Below is a listing; restate from it, character for character, the lines beginning at the line holding "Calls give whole" and ending at the line holding "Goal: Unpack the", both included.
━━ COLLECTED DATA ━━
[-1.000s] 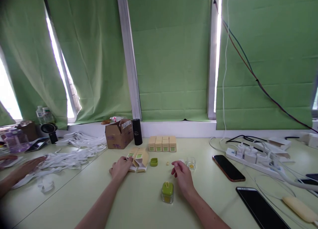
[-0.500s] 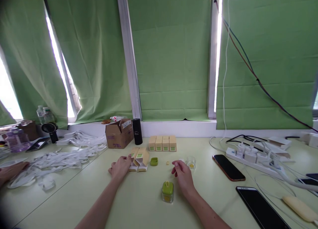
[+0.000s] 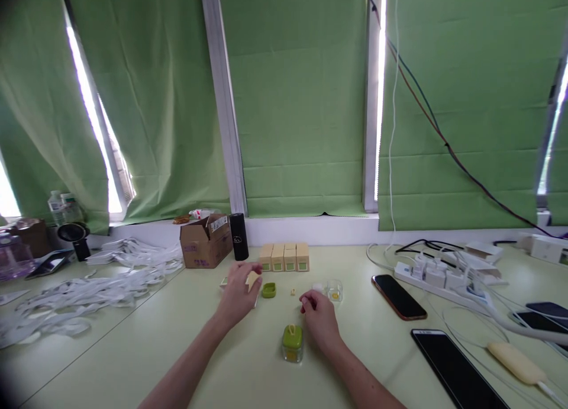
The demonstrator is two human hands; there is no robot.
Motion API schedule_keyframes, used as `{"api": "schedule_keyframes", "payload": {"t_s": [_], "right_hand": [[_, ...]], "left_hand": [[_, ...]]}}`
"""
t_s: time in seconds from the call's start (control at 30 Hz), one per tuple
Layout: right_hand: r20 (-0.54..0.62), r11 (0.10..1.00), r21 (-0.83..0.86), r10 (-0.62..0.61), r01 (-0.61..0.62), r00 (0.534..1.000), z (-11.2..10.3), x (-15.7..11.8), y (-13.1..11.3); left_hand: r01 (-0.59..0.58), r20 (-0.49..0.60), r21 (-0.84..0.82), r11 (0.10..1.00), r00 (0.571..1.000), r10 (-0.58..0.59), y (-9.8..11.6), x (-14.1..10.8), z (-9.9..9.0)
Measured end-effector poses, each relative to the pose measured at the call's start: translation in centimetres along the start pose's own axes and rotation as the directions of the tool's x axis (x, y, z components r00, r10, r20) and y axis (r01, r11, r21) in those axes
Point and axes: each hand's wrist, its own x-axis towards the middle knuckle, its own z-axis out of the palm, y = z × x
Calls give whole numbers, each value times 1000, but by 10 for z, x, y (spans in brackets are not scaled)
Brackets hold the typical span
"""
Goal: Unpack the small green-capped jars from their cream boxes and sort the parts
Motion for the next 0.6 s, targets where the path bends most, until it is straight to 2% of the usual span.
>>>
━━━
### [RESPONSE FOR THIS EXERCISE]
Calls give whole numbers, each value times 1000, but by 10 for z, x, y (spans in brackets are not scaled)
Brackets hold the typical span
"""
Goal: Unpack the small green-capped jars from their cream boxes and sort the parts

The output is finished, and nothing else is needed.